On behalf of my brother who is finding it hard to get insurance for the above. It's NOT a trailer (catering trailer being pulled) so this may be the issue as it's a van, the body of which has been converted. 

One quote so far - 2.5k for 3rd party only, no contents cover and a €500 excess. Seems really expensive and doesn't provide good cover. My brother has two vans insured, full no claims bonus, an artic licence etc. Doesn't matter. 

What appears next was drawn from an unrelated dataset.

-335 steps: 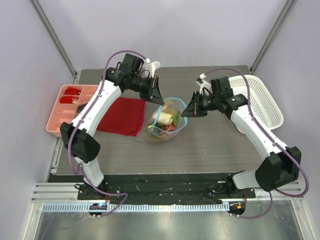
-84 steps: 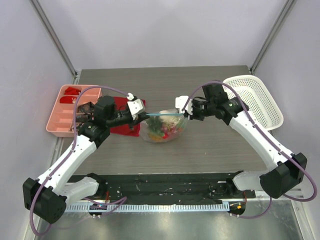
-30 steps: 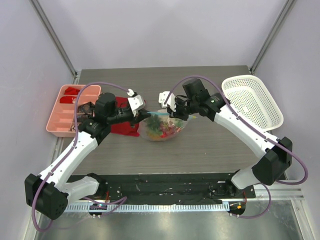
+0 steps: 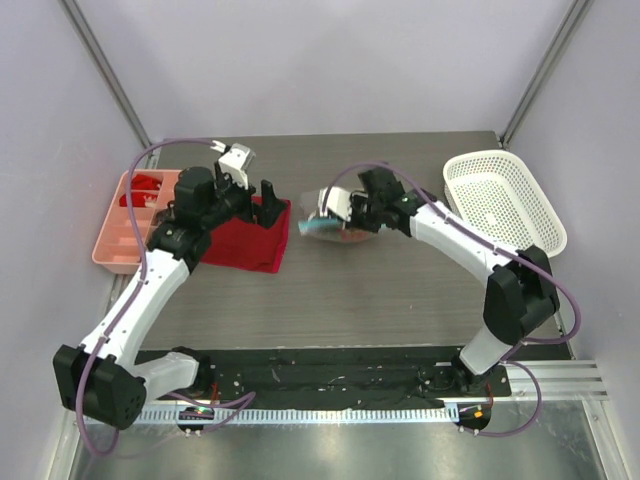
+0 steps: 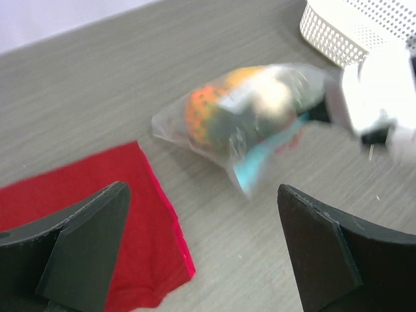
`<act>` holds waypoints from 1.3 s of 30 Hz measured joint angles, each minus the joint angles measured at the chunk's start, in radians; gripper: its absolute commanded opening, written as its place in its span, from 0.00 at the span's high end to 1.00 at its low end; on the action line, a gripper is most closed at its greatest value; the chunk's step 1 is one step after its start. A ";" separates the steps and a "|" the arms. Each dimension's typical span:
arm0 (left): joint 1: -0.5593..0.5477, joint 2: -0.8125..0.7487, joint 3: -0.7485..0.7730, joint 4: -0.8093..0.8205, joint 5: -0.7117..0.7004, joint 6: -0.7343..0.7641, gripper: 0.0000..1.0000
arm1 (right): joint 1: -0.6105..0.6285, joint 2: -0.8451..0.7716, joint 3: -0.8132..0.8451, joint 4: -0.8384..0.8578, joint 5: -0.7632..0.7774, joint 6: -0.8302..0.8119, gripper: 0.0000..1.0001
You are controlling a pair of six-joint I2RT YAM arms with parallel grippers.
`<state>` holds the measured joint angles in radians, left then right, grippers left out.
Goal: Place the food in the zip-top bag and seal the zipper
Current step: Place the zipper food storage bag at the center of the board, then reset both arms
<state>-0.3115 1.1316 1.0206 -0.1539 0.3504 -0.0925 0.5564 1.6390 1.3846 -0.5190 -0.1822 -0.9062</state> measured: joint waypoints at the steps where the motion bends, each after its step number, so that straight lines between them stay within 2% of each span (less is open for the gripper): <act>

As there must be loads of chip vans etc at events nationwide, I can't imagine no one does it but I've tried a broker and this was all it yielded. UK based mobile catering insurance specialists, who I've contacted said they don't cover ROI.

Anyone any experience?

Thanks!


----------



## Monbretia (14 Jun 2016)

Try Pike Insurances, Dublin, not sure if they do it but they are very helpful and may know who does.   They do a lot of business stuff.


----------



## DirectDevil (29 Jun 2016)

Also, be sure to dovetail the motor insurance with liability insurance in respect of the products being sold.


----------



## AnthonyG (29 Jun 2016)

You need to go to a Broker and ask can they try get a Quote true Lloyd's your risk is non stardard also on the Contents most GCV polices will not cover this you need to get a tradesman policy.

Best of Luck


----------



## Aaron123 (19 Jun 2019)

Hi there, I know it's been a while since you posted this but I find myself in a similar position. I'm 21 with full roi licence and 2 years claims free driving. Wanting to start a food truck business but don't know where to start and can't seem to find a broker that will give me a quotebecause I'm under 25. Any help whatsoever is really appreciated. Cheers


----------



## Futurelookin (19 Jun 2019)

Aaron123 said:


> Hi there, I know it's been a while since you posted this but I find myself in a similar position. I'm 21 with full roi licence and 2 years claims free driving. Wanting to start a food truck business but don't know where to start and can't seem to find a broker that will give me a quotebecause I'm under 25. Any help whatsoever is really appreciated. Cheers



He eventually got cover under Richardson insurance based in Beacon Court in Sandyford. Decent cover, not cheap but no insurance is. However I imagine that your impediment of being under 25 won't be easy to overcome. Most commercial insurance is over 25's. 
You may need to ensure when you're taking on staff that at least one staff member is over 25 with full licence. You'll almost certainly need help on your truck anyway so recruit someone who can drive.


----------